*What to work on*. Copy exactly, from the beginning of the material below, every line up to and including the one holding "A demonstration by", with the pictures left out.

*Dataset content*.
★ ★ ★ ★ ★ ★ ★
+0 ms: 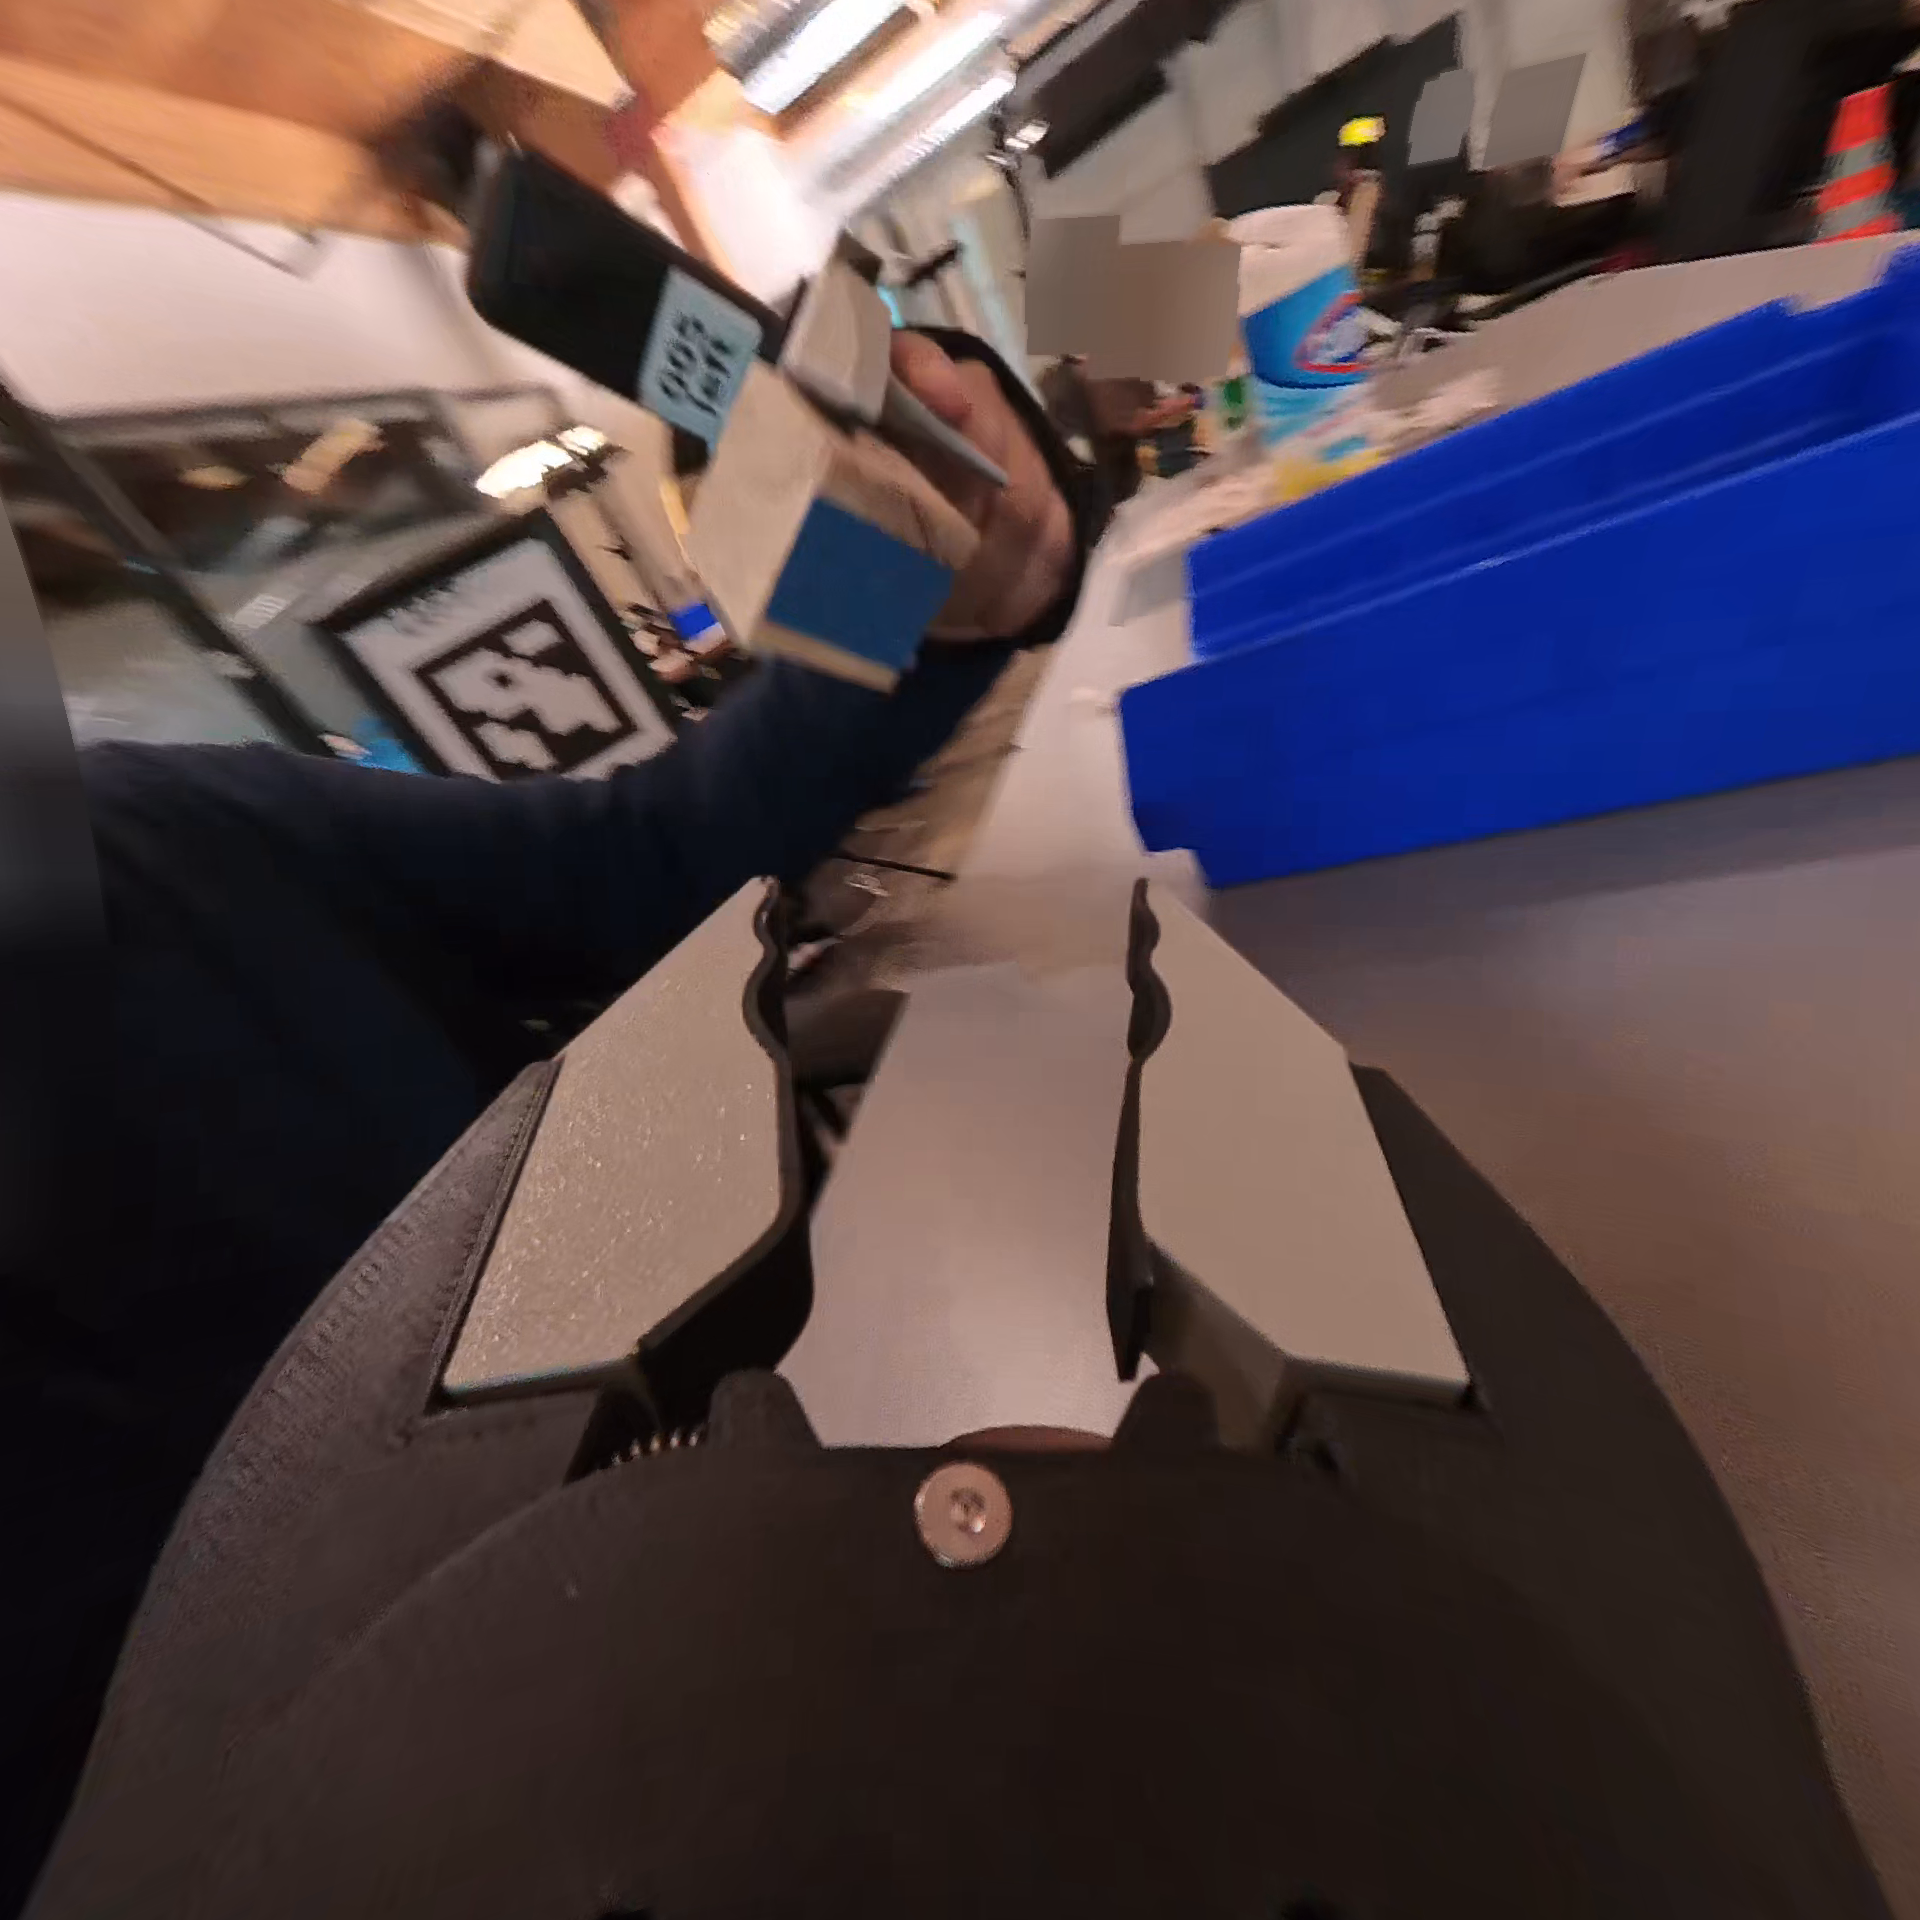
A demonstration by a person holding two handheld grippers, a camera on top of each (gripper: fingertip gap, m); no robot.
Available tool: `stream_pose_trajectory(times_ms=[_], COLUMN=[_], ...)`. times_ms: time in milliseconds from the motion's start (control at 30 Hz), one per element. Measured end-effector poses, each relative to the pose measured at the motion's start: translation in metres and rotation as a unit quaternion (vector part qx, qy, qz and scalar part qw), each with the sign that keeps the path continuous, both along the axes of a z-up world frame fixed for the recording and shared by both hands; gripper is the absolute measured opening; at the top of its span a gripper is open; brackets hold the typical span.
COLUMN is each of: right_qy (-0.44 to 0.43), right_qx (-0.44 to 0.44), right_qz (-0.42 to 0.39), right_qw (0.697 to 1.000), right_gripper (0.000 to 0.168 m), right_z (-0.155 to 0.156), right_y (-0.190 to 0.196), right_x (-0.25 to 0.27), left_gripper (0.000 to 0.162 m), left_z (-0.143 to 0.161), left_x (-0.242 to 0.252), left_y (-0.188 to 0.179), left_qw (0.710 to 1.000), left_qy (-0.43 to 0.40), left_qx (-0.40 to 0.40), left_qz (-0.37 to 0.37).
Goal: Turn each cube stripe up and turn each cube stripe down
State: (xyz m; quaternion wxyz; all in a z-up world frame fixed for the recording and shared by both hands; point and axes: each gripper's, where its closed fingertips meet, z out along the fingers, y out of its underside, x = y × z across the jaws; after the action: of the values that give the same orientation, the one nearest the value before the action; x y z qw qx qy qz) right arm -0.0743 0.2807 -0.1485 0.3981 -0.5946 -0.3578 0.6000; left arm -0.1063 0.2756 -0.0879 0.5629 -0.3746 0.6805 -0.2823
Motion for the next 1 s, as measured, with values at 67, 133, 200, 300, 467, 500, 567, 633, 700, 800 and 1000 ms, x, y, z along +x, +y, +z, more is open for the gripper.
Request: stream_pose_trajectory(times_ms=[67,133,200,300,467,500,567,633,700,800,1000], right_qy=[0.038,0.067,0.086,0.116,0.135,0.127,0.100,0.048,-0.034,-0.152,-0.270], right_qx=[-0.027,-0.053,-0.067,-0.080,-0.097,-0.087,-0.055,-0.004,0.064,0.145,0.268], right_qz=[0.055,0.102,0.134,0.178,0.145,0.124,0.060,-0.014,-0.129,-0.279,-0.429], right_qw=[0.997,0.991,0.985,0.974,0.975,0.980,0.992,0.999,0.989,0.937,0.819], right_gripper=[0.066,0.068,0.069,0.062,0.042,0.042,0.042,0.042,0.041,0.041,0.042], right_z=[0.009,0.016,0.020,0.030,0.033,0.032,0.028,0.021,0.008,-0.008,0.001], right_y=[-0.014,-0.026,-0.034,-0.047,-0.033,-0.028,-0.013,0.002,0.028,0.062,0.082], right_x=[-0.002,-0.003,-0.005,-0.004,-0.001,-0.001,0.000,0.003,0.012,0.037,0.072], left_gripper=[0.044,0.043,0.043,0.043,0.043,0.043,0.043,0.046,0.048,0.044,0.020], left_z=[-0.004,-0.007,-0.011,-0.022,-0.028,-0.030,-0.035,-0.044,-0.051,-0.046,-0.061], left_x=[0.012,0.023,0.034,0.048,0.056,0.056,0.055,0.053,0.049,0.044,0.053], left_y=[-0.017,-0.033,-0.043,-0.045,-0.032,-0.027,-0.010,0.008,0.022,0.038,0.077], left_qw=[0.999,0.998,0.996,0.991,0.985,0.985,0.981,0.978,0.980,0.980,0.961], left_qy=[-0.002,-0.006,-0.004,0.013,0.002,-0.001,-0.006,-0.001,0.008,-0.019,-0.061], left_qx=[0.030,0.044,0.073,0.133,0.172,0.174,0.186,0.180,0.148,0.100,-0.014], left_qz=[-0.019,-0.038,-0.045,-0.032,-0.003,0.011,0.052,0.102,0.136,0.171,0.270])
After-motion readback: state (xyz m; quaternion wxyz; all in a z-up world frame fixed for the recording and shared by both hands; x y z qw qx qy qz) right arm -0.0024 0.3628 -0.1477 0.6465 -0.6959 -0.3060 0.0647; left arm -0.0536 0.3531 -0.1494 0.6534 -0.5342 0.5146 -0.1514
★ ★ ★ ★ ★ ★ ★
*Expected output*.
+0 ms: 
A demonstration by a person holding two handheld grippers, a camera on top of each (gripper: fingertip gap, m); no robot.

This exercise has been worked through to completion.